Road Test: Nissan Pulsar
SECTOR: Lower-medium PRICE: €17,490–€25,670 FUEL: 3.6–5.1l/100km CO2: 94–119g/km
A decade or so ago, Nissan stopped making worthy but dull cars, reasoning that the modern buyer wanted something with a little more character that fitted in with the multi-faceted lives they lead. The firm effectively revolutionised the car market by introducing the crossover, firstly with the Qashqai, and then with the smaller Juke.
The new Nissan Pulsar, though, is a C-sector hatchback to compete against Korean rivals and established fleet volume brands.
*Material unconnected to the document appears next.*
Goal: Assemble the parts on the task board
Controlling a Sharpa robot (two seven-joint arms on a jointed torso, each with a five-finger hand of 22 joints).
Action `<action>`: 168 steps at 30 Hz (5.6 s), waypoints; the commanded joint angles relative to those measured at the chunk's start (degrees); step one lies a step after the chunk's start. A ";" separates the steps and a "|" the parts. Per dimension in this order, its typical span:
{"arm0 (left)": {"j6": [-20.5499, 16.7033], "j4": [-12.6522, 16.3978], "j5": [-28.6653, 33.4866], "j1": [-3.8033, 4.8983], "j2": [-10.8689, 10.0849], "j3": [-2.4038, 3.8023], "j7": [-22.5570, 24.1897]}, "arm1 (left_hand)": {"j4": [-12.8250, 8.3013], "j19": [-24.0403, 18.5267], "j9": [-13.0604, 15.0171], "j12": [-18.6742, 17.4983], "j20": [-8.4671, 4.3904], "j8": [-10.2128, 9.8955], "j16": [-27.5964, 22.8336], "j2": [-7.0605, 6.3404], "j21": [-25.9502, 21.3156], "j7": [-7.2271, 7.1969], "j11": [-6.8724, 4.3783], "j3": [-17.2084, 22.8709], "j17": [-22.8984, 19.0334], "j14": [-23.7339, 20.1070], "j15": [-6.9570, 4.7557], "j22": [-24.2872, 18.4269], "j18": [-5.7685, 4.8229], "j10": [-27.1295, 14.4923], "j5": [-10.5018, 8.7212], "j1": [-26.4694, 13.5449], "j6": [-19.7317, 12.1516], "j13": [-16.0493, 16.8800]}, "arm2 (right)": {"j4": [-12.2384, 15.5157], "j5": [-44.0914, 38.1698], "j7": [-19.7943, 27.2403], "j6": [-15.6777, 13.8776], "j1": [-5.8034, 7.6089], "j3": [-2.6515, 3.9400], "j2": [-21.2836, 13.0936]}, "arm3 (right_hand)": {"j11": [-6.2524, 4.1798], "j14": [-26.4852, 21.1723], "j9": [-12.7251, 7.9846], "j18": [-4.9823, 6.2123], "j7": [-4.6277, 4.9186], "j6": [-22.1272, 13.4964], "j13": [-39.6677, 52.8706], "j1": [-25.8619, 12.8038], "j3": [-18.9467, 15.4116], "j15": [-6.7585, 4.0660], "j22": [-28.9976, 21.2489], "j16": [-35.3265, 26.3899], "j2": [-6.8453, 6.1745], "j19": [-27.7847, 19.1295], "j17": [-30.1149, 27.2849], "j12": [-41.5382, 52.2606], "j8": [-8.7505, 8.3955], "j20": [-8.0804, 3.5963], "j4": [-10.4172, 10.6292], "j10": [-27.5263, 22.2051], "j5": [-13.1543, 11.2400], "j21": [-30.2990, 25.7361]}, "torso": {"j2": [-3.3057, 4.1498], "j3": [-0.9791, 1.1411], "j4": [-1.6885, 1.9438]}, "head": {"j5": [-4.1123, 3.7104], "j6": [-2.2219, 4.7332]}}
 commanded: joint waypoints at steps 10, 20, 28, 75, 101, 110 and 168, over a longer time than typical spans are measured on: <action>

New Pulsar is a car that doesn’t really break the mould in any particular way, but it is an important, tactical addition to the Nissan range.
It is not that it is a bad car as such, and when all the component parts are added up, it is likely that fleets with a large number of job-use cars will find that it fits the bill in terms of price, fuel-economy and reliability.
Nissan seems to tacitly acknowledge that the Pulsar has almost been invented to allow them to sell more Qashqais. Nissan expects to sell around 10,000 units a year, which is not huge volume, and considerably less than the Qashqai. Managing director James Wright explained the firm’s thinking: “We have found that in a lot of the larger corporate fleets, we need to have a C-sector offering or we cannot get our cars on choice lists. So having the Pulsar will allow us to do that.”
But there are, after all, a lot of people who don’t want a high crossover type-machine, or a car that is the latest thing in handling, but do want a faithful car with a lot of space and some handy kit. For those people, the Pulsar delivers.
The diesel engine, which will be the principle fleet choice, is the staple 115 dCi Renault-Nissan motor, and is as refined in this as in any car and offers lowish, if not class-leading, CO2 emissions of 94g/km. There is also a new 115hp 1.2-litre DIG-T petrol unit which revs healthily without offering too much in the way of acceleration.
Thanks to the longest wheelbase in the class (2,700mm), the Pulsar offers considerably more rear legroom and shoulder room than its sector rivals. Indeed, with 692mm of leg space – the Pulsar boasts more rear legroom than the average D-segment offering – as much as a Skoda Superb, it seems.
There is also some useful, if occasionally intrusive, equipment such as Nissan’s Safety Shield, although the plethora of beeps and warnings of perceived dangers is wearing after a while. Unfortunately, most of this only comes in the top of the range Tekna model, although the emergency braking makes an appearance on Acenta models and upwards.
Nissan is well aware that buyers in this class are perhaps more concerned with value and reliability than handling and performance and have pitched the new Pulsar as a worthy contender in this highly competitive sector. The cabin is sufficiently contemporary to compete with rival models from the volume manufacturers and in that sense, the Pulsar feels like it could make a useful job-need car rather than the user-chooser bait the Qashqai or Juke might be.
What we think:
The Nissan Pulsar won’t set your drivers’ pulses racing, but it is a steady, practical hatchback at a good price and ideal for job-need fleets.